- Work instruction:
Once you have read the data below, write it all out exactly.

- Information shown:
◆ ◆ ◆ ◆
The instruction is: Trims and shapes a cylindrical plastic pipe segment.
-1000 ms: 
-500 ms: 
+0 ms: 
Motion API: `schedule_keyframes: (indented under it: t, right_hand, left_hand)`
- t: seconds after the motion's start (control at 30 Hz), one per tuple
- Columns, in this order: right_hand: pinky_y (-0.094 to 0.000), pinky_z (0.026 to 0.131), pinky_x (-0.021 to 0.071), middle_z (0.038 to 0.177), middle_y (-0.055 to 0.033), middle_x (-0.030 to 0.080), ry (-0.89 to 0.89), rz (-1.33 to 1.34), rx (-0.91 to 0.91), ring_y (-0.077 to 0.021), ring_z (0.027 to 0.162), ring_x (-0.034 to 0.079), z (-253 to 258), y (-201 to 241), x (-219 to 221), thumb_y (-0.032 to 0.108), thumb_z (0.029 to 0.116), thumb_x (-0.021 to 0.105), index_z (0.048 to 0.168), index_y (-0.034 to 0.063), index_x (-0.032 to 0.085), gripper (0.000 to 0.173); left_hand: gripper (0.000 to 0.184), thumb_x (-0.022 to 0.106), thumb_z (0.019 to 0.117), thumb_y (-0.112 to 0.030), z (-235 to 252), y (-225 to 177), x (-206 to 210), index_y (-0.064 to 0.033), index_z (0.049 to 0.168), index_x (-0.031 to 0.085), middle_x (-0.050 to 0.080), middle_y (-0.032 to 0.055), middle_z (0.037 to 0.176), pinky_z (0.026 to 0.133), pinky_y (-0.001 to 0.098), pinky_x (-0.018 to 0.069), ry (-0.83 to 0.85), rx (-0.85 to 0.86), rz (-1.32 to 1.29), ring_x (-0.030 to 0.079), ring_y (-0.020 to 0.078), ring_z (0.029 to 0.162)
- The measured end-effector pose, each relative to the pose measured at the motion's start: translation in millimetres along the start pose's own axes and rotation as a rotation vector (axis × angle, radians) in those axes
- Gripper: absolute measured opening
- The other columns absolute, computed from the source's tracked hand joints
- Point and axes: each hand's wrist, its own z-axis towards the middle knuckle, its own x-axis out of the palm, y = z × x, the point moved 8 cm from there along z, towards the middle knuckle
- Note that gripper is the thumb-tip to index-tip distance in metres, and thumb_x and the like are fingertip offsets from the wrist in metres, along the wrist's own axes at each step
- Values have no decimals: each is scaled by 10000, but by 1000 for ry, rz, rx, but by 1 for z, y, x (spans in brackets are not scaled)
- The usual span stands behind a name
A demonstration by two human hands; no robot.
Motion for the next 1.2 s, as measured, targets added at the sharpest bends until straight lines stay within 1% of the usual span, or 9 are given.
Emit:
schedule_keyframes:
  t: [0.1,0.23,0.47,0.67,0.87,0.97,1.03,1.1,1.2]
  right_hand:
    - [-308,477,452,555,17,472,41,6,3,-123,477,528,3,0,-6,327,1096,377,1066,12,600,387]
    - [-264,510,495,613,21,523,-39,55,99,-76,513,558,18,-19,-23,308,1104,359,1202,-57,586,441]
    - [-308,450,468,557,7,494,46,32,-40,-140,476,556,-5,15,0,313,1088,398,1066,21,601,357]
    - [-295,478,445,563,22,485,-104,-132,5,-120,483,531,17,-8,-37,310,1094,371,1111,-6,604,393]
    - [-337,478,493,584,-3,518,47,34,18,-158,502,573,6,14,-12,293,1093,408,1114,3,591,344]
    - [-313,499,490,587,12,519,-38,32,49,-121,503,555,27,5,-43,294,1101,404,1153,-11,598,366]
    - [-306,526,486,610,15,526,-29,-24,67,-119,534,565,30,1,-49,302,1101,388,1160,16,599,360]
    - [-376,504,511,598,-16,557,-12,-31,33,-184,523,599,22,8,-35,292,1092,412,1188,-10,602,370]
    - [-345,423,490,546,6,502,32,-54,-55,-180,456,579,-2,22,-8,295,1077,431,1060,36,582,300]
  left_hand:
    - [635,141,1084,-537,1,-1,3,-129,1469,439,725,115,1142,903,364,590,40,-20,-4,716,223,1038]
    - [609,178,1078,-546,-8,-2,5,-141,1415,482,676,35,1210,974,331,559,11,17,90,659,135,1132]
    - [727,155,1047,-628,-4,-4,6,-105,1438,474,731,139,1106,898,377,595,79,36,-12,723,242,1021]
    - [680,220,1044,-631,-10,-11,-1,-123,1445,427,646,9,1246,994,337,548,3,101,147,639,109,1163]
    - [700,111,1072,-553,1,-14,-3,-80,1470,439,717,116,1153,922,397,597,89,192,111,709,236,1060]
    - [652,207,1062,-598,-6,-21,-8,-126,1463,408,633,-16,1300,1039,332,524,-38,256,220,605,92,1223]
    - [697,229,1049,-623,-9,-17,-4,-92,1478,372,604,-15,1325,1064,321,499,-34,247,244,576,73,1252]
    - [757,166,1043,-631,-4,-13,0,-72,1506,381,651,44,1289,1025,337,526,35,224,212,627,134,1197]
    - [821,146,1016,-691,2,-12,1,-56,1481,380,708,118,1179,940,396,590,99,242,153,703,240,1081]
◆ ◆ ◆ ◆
- Written solution:
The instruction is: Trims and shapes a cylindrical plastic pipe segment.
-1000 ms: 
-500 ms: 
+0 ms: 
Motion API: `schedule_keyframes: (indented under it: t, right_hand, left_hand)`
- t: seconds after the motion's start (control at 30 Hz), one per tuple
- Columns, in this order: right_hand: pinky_y (-0.094 to 0.000), pinky_z (0.026 to 0.131), pinky_x (-0.021 to 0.071), middle_z (0.038 to 0.177), middle_y (-0.055 to 0.033), middle_x (-0.030 to 0.080), ry (-0.89 to 0.89), rz (-1.33 to 1.34), rx (-0.91 to 0.91), ring_y (-0.077 to 0.021), ring_z (0.027 to 0.162), ring_x (-0.034 to 0.079), z (-253 to 258), y (-201 to 241), x (-219 to 221), thumb_y (-0.032 to 0.108), thumb_z (0.029 to 0.116), thumb_x (-0.021 to 0.105), index_z (0.048 to 0.168), index_y (-0.034 to 0.063), index_x (-0.032 to 0.085), gripper (0.000 to 0.173); left_hand: gripper (0.000 to 0.184), thumb_x (-0.022 to 0.106), thumb_z (0.019 to 0.117), thumb_y (-0.112 to 0.030), z (-235 to 252), y (-225 to 177), x (-206 to 210), index_y (-0.064 to 0.033), index_z (0.049 to 0.168), index_x (-0.031 to 0.085), middle_x (-0.050 to 0.080), middle_y (-0.032 to 0.055), middle_z (0.037 to 0.176), pinky_z (0.026 to 0.133), pinky_y (-0.001 to 0.098), pinky_x (-0.018 to 0.069), ry (-0.83 to 0.85), rx (-0.85 to 0.86), rz (-1.32 to 1.29), ring_x (-0.030 to 0.079), ring_y (-0.020 to 0.078), ring_z (0.029 to 0.162)
- The measured end-effector pose, each relative to the pose measured at the motion's start: translation in millimetres along the start pose's own axes and rotation as a rotation vector (axis × angle, radians) in those axes
- Gripper: absolute measured opening
- The other columns absolute, computed from the source's tracked hand joints
- Point and axes: each hand's wrist, its own z-axis towards the middle knuckle, its own x-axis out of the palm, y = z × x, the point moved 8 cm from there along z, towards the middle knuckle
- Note that gripper is the thumb-tip to index-tip distance in metres, and thumb_x and the like are fingertip offsets from the wrist in metres, along the wrist's own axes at each step
- Values have no decimals: each is scaled by 10000, but by 1000 for ry, rz, rx, but by 1 for z, y, x (spans in brackets are not scaled)
- The usual span stands behind a name
A demonstration by two human hands; no robot.
Motion for the next 1.2 s, as measured, targets added at the sharpest bends until straight lines stay within 1% of the usual span, or 9 are given.
Emit:
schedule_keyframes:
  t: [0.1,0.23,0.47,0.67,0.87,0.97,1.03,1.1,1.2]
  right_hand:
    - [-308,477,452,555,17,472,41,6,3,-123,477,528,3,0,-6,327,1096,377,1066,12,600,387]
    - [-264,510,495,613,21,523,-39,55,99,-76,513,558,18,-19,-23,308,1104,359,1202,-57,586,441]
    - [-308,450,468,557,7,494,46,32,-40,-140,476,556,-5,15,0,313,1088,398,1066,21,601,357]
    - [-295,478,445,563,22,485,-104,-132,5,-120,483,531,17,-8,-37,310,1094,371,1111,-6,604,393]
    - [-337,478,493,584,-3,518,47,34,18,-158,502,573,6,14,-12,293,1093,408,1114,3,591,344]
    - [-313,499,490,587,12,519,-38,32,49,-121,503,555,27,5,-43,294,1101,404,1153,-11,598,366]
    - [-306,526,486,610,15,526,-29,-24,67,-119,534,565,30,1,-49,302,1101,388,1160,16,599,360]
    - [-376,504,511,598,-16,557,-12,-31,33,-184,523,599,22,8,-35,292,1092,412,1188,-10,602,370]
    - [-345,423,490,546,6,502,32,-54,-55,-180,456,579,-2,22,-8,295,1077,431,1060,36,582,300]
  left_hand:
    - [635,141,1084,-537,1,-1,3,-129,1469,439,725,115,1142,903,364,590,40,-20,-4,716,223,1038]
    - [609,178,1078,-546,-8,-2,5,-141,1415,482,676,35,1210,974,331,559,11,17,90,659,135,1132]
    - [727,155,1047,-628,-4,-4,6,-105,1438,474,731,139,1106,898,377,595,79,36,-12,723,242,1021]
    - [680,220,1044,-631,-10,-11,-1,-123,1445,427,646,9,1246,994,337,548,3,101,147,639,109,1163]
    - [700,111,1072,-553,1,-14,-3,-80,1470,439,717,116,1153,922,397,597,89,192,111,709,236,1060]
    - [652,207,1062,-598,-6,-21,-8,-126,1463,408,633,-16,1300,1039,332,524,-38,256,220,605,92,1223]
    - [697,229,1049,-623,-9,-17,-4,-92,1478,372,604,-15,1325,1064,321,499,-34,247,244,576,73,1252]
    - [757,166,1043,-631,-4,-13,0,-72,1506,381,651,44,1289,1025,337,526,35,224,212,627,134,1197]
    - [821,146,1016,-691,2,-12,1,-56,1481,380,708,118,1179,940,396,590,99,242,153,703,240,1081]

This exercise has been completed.